[[ Record excerpts, beginning ]]
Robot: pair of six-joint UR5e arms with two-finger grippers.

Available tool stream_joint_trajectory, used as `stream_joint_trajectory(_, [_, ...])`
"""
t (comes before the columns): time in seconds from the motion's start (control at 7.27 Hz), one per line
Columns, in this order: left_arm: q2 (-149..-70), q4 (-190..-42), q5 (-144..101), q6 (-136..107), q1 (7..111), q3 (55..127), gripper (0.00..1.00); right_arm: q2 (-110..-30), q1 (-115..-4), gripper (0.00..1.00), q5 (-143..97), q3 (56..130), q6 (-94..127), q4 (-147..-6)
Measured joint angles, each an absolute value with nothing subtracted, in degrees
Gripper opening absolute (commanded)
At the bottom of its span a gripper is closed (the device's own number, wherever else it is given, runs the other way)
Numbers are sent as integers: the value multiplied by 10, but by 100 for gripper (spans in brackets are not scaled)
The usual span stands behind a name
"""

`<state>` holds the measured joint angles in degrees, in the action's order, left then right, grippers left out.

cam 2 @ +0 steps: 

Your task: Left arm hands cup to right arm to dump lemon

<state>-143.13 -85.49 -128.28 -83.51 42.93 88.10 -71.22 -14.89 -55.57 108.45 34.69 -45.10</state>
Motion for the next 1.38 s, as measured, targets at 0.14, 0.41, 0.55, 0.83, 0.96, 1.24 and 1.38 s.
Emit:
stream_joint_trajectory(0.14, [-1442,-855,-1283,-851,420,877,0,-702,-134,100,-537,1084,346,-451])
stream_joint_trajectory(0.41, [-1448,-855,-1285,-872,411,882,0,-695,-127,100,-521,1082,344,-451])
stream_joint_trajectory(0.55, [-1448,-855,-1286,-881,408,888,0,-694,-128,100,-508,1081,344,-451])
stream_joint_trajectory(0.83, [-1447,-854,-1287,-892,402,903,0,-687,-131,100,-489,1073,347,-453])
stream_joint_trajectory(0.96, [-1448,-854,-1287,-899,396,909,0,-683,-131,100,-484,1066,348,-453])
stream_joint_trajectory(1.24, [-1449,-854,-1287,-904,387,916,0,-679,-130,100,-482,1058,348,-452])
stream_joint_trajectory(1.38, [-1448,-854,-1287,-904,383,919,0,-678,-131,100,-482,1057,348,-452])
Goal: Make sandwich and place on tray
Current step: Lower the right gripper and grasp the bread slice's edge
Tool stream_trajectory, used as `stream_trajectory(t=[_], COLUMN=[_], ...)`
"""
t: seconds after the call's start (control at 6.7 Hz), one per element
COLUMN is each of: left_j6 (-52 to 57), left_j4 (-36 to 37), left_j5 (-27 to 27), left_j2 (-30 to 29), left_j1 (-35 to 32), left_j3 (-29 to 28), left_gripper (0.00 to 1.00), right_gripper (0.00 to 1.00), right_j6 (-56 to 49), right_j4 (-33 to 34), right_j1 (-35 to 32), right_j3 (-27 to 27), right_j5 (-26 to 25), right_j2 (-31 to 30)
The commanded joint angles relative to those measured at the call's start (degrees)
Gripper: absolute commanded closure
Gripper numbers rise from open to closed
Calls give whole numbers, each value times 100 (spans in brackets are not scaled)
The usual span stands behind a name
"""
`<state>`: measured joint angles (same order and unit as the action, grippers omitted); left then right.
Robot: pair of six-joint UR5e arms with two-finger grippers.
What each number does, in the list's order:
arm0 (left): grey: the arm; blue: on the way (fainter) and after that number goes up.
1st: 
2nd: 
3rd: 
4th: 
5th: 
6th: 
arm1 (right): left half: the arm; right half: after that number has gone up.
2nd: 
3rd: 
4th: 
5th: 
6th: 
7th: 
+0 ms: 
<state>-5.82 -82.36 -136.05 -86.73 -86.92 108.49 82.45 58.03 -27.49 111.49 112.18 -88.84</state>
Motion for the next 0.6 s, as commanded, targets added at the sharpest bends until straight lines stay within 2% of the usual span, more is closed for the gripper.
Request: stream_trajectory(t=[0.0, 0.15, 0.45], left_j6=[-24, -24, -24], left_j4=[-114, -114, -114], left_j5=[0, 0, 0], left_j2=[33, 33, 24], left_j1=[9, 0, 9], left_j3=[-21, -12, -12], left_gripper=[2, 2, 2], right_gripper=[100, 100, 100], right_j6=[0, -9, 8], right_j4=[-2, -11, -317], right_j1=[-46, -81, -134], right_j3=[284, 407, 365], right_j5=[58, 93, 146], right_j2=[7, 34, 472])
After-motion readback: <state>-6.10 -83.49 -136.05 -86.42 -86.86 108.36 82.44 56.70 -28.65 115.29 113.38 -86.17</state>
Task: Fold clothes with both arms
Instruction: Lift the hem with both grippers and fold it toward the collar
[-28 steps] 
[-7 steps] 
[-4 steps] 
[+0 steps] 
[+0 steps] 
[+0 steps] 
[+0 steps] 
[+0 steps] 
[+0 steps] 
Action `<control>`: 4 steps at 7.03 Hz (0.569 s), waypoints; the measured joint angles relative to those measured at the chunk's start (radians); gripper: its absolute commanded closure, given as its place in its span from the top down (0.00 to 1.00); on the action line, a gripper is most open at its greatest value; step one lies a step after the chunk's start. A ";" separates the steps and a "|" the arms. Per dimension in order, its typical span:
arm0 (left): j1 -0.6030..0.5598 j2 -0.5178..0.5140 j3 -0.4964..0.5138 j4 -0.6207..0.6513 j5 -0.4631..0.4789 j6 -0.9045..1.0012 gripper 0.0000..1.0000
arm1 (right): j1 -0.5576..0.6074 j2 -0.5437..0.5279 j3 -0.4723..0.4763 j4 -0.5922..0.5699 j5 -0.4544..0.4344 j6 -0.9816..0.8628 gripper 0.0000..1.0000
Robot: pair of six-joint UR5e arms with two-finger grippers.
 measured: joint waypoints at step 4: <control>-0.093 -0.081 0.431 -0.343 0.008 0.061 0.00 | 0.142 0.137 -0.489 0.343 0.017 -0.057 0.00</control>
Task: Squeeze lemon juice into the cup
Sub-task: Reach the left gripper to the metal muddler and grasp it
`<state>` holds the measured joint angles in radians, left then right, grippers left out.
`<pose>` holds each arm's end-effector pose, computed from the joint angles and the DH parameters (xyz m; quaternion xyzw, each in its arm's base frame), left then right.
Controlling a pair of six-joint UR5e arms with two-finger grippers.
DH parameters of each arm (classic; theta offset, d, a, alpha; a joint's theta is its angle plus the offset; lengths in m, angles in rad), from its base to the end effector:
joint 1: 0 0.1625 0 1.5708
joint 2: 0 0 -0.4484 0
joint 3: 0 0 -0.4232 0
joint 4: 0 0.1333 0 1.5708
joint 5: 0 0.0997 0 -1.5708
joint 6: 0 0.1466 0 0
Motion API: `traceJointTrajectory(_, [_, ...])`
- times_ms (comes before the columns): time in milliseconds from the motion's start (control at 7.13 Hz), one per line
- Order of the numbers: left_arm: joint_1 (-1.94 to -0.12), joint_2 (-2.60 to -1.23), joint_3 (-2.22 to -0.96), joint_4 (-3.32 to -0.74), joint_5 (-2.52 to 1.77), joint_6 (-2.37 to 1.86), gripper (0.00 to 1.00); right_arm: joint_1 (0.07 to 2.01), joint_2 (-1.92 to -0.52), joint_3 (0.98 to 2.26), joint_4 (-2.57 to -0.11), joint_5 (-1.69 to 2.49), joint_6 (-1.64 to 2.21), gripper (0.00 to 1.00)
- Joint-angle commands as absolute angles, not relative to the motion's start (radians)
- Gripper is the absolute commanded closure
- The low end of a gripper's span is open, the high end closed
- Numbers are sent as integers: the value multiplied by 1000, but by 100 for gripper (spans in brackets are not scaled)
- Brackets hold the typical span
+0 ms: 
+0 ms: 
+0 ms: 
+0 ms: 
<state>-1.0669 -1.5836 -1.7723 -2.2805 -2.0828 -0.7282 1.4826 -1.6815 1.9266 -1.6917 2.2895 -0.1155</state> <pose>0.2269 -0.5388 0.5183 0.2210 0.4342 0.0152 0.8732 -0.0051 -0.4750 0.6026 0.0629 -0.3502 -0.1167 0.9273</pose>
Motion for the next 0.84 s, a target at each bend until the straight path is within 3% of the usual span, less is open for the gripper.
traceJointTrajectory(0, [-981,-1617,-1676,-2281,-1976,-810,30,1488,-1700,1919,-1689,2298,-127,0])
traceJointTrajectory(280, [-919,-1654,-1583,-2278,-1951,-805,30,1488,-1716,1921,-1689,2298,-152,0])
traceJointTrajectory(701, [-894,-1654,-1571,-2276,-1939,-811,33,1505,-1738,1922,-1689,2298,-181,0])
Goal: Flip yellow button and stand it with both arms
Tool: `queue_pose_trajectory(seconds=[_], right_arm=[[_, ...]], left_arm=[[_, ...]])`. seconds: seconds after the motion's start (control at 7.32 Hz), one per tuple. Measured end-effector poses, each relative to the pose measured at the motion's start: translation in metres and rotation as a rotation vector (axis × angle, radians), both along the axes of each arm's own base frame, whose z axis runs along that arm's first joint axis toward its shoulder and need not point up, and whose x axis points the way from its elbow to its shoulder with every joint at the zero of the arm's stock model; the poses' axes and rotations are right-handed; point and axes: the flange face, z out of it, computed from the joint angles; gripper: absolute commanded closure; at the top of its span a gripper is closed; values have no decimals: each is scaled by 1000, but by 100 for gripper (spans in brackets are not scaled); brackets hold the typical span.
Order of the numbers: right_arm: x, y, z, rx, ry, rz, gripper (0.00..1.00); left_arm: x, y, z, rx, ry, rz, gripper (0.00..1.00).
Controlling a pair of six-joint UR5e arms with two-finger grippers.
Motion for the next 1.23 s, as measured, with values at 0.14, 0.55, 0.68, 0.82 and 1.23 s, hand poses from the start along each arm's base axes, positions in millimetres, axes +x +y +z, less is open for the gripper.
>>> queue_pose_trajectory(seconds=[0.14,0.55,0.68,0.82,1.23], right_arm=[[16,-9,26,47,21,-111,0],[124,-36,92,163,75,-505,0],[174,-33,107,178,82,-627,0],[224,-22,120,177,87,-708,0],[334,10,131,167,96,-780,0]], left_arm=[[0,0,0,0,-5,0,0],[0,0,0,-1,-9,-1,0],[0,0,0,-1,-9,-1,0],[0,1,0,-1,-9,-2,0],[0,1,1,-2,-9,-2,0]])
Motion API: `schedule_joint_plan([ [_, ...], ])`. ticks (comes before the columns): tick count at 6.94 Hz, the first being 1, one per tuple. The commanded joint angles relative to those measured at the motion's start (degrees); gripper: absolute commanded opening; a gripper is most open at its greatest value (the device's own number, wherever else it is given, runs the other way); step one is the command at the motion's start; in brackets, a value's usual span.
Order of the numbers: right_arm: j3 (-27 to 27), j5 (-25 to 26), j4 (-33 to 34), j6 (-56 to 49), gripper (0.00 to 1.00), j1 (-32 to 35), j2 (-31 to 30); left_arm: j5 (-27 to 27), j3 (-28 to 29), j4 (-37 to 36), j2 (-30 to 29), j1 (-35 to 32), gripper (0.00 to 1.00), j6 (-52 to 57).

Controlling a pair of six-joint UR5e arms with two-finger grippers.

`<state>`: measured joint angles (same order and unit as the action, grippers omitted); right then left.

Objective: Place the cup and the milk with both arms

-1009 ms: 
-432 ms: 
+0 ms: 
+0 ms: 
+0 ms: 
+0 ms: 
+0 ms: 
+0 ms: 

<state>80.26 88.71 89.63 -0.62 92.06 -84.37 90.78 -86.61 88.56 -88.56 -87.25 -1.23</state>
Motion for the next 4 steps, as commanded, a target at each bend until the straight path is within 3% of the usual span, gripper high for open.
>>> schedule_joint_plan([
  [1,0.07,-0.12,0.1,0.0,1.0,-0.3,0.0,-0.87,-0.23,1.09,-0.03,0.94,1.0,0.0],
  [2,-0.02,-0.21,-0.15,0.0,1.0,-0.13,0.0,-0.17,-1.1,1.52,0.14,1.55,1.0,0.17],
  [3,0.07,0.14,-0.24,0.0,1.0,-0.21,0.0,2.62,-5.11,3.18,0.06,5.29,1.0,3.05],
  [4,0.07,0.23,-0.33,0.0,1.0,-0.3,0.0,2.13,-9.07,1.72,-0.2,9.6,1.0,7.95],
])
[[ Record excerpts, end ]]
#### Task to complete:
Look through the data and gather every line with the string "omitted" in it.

#### Result of this exercise:
`<state>`: measured joint angles (same order and unit as the action, grippers omitted); left then right.
`<state>`: measured joint angles (same order and unit as the action, grippers omitted); right then left.

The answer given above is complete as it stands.